WHAT THE EXERCISE ASKS: Repeat the data word for word. Do not include the pictures.

COLLECTED MATERIAL:
_ _ _ _ _
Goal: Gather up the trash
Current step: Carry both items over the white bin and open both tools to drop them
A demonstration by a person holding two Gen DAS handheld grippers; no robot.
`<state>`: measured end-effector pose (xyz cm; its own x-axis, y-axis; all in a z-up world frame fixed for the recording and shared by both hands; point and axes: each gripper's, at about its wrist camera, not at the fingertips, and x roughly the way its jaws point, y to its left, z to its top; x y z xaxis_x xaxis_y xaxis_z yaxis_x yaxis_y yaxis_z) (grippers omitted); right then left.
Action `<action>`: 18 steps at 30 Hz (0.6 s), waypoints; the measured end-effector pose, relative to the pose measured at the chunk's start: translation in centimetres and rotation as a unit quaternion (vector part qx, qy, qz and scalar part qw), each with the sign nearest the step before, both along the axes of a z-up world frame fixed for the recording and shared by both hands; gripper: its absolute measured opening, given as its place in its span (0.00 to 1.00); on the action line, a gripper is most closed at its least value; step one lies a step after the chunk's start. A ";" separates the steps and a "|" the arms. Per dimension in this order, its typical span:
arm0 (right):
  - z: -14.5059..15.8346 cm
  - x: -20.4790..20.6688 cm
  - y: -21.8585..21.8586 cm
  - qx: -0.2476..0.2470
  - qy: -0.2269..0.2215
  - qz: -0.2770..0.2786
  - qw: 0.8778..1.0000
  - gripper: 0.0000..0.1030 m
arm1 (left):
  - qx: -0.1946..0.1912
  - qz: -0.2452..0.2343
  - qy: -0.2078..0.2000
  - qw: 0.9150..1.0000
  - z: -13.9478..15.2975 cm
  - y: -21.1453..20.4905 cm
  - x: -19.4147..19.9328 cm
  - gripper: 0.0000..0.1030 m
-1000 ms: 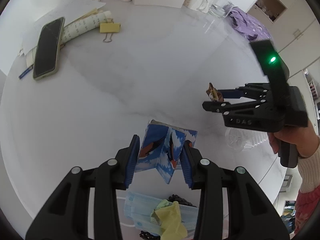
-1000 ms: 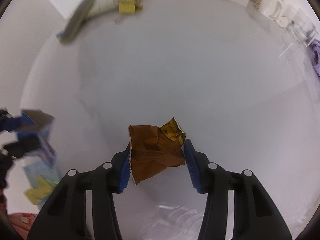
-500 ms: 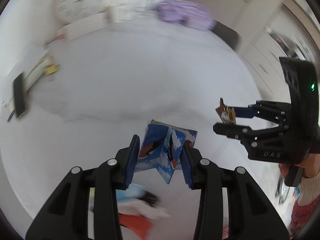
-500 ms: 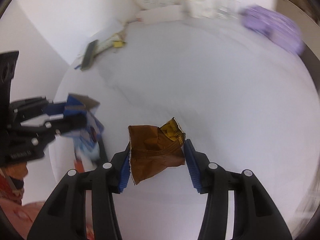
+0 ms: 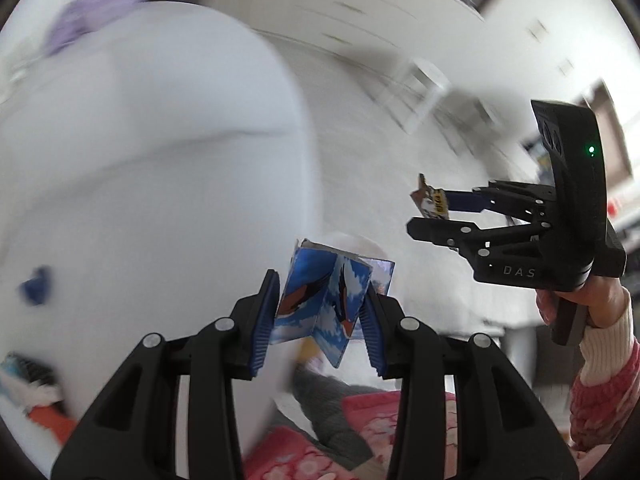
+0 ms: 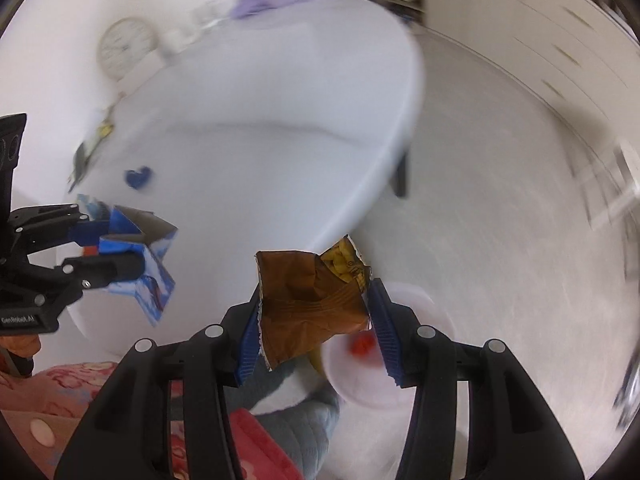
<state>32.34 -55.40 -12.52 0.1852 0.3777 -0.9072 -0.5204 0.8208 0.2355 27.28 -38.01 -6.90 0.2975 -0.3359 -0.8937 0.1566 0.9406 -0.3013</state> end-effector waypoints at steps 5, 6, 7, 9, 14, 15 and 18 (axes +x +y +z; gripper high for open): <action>-1.9 -1.8 -7.9 -0.009 0.018 -0.048 0.999 0.49 | 0.010 -0.069 0.028 0.997 -3.0 -8.8 1.6 0.37; -2.3 -2.1 -8.7 -0.008 0.021 -0.052 0.998 0.49 | 0.013 -0.072 0.033 0.997 -3.5 -9.9 1.6 0.37; -2.7 -2.4 -9.7 -0.007 0.024 -0.057 0.998 0.49 | 0.015 -0.077 0.040 0.996 -4.0 -10.7 1.9 0.37; -2.9 -2.9 -11.9 -0.006 0.024 -0.061 0.998 0.50 | 0.028 -0.082 0.052 0.995 -5.0 -12.3 2.2 0.38; -3.4 -3.4 -13.8 0.005 0.029 -0.063 0.998 0.50 | 0.041 -0.080 0.045 0.995 -4.6 -13.3 1.2 0.67; -3.5 -3.6 -14.0 0.007 0.030 -0.063 0.998 0.50 | 0.043 -0.078 0.042 0.995 -4.4 -13.3 1.1 0.69; -3.7 -3.4 -14.1 0.009 0.032 -0.060 0.998 0.50 | 0.048 -0.067 0.034 0.996 -3.6 -13.3 1.2 0.75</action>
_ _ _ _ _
RESULT:
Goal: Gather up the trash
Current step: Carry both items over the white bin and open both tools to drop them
A demonstration by a person holding two Gen DAS handheld grippers; no robot.
`<state>`: measured end-effector pose (xyz cm; its own x-axis, y-axis; all in a z-up world frame fixed for the recording and shared by both hands; point and axes: each gripper's, at about its wrist camera, not at the fingertips, and x roughly the way its jaws point, y to its left, z to its top; x y z xaxis_x xaxis_y xaxis_z yaxis_x yaxis_y yaxis_z) (grippers omitted); right then left.
Action `<action>`: 18 steps at 30 Hz (0.6 s), waypoints; the measured end-effector pose, relative to the pose measured at the chunk's start: translation in centimetres and rotation as a unit quaternion (vector part qx, qy, qz and scalar part qw), each with the sign nearest the step before, both along the axes of a z-up world frame fixed for the recording and shared by both hands; gripper: its absolute measured opening, given as its place in its span (0.00 to 1.00); on the action line, a gripper is most closed at its least value; step one lies a step after the chunk's start. A ";" separates the steps and a "|" the arms. Per dimension in this order, its typical span:
arm0 (right):
  - z: -14.5059..15.8346 cm
  - x: -20.4790..20.6688 cm
  - y: -21.8585..21.8586 cm
  - qx: -0.2476..0.2470
  - qy: -0.2269..0.2215
  - qz: -0.2770..0.2786
  - qw: 0.8778..1.0000
  - gripper: 0.0000..0.1030 m
arm1 (left):
  - qx: -0.1946..0.1912
  - qz: -0.2452..0.2343
  - qy: -0.2078..0.2000
  - qw: 0.9150..1.0000
  - z: -13.9478..15.2975 cm
  - y: -21.1453..20.4905 cm
  - x: -19.4147..19.9328 cm
  - gripper: 0.0000..0.1030 m
-1000 ms: 
-1000 ms: 
-500 ms: 
-500 ms: 
+0 ms: 
+0 ms: 
<state>32.34 -55.40 -12.52 0.1852 0.3777 -0.9072 -0.5204 0.8208 0.2355 27.28 -38.01 -6.90 0.2975 -0.3359 -0.8937 0.1566 0.9406 -0.3013</state> end-effector waypoints at steps 5, 6, 7, 9, 14, 15 and 18 (axes +x +y +z; gripper high for open): <action>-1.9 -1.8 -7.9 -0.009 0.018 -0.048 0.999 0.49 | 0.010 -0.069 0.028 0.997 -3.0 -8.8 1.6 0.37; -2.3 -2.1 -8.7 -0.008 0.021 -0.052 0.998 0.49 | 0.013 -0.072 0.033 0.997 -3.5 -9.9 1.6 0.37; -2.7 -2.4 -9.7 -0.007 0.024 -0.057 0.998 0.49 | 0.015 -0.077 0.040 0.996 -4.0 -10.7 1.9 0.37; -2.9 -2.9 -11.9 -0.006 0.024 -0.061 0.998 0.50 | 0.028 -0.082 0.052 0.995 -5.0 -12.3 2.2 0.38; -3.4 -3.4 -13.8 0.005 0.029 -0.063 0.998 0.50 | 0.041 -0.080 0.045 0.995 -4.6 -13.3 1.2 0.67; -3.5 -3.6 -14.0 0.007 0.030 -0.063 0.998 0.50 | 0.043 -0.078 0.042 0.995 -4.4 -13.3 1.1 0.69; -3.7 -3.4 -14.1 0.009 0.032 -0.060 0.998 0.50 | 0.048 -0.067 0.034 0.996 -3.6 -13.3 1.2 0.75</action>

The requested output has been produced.